_Your assignment_
In the records below, find the line that contains "(89, 104): 1.24", then write out that line and each one after it exactly, up to and including the last.

(Recorded data)

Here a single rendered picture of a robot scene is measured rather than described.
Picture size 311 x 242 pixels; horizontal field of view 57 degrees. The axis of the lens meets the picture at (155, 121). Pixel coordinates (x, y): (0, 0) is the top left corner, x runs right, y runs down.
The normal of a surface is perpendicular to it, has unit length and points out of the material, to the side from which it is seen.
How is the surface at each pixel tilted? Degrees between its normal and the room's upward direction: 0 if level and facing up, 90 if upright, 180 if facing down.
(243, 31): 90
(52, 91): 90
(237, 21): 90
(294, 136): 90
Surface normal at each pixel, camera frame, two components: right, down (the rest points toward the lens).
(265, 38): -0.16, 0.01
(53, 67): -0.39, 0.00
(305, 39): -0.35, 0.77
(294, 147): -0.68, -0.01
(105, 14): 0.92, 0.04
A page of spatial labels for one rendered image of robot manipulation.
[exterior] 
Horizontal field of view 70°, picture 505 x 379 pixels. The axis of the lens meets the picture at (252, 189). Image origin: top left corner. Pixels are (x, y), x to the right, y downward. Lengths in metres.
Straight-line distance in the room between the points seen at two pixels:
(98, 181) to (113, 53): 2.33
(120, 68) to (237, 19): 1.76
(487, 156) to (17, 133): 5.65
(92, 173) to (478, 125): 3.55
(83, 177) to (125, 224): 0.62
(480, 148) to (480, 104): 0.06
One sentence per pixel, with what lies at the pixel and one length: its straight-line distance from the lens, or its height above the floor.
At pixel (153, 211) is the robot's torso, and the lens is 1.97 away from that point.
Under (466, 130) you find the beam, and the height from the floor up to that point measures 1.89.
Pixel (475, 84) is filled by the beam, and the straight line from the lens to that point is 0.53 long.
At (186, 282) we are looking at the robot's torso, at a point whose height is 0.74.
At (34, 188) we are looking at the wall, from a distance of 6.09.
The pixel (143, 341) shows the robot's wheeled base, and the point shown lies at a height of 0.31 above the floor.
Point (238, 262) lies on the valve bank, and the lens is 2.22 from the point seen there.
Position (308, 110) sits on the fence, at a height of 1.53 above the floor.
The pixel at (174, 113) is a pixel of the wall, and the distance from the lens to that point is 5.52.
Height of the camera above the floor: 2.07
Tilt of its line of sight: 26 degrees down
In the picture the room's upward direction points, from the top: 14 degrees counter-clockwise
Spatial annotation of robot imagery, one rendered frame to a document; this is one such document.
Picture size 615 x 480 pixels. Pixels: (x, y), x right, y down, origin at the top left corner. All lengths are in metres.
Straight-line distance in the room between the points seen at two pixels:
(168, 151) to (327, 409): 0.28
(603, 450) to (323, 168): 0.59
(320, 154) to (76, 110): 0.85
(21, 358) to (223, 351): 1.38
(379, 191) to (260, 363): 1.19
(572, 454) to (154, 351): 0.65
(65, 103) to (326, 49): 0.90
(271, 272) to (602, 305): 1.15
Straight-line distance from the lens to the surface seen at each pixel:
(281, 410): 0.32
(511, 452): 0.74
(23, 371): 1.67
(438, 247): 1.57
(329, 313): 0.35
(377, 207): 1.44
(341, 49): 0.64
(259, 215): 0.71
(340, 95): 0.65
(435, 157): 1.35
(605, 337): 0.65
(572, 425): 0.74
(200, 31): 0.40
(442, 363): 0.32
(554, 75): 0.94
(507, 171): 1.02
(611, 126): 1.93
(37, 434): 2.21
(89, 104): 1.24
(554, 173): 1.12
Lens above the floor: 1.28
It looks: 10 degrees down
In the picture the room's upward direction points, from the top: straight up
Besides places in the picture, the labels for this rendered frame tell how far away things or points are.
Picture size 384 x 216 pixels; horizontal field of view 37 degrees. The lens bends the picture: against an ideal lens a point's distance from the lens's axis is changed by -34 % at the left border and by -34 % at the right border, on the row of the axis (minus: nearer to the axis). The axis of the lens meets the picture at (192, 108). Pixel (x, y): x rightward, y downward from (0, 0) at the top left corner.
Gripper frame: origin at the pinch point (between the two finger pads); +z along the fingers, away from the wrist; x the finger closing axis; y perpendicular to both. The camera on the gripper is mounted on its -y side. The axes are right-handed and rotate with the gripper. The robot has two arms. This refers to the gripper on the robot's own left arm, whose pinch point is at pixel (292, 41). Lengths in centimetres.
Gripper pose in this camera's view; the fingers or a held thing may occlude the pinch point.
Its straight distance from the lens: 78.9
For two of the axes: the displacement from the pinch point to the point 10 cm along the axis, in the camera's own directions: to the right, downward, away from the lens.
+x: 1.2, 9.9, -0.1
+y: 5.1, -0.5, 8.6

_Task output_
(89, 104): 1.24
(554, 173): 1.12
Lens above the floor: 1.28
It looks: 10 degrees down
In the picture the room's upward direction points, from the top: straight up
Besides places in the picture, the labels for this rendered frame tell how far away things or points are.
Picture size 384 x 216 pixels; horizontal field of view 37 degrees. The lens bends the picture: against an ideal lens a point's distance from the lens's axis is changed by -34 % at the left border and by -34 % at the right border, on the row of the axis (minus: nearer to the axis). The axis of the lens meets the picture at (192, 108). Pixel (x, y): x rightward, y downward from (0, 0) at the top left corner.
Gripper frame: origin at the pinch point (between the two finger pads); +z along the fingers, away from the wrist; x the finger closing axis; y perpendicular to both. The camera on the gripper is mounted on its -y side. The axes are right-handed and rotate with the gripper. The robot has two arms. This refers to the gripper on the robot's own left arm, whose pinch point is at pixel (292, 41). Lengths in centimetres.
Gripper pose in this camera's view; the fingers or a held thing may occlude the pinch point.
Its straight distance from the lens: 78.9
For two of the axes: the displacement from the pinch point to the point 10 cm along the axis, in the camera's own directions: to the right, downward, away from the lens.
+x: 1.2, 9.9, -0.1
+y: 5.1, -0.5, 8.6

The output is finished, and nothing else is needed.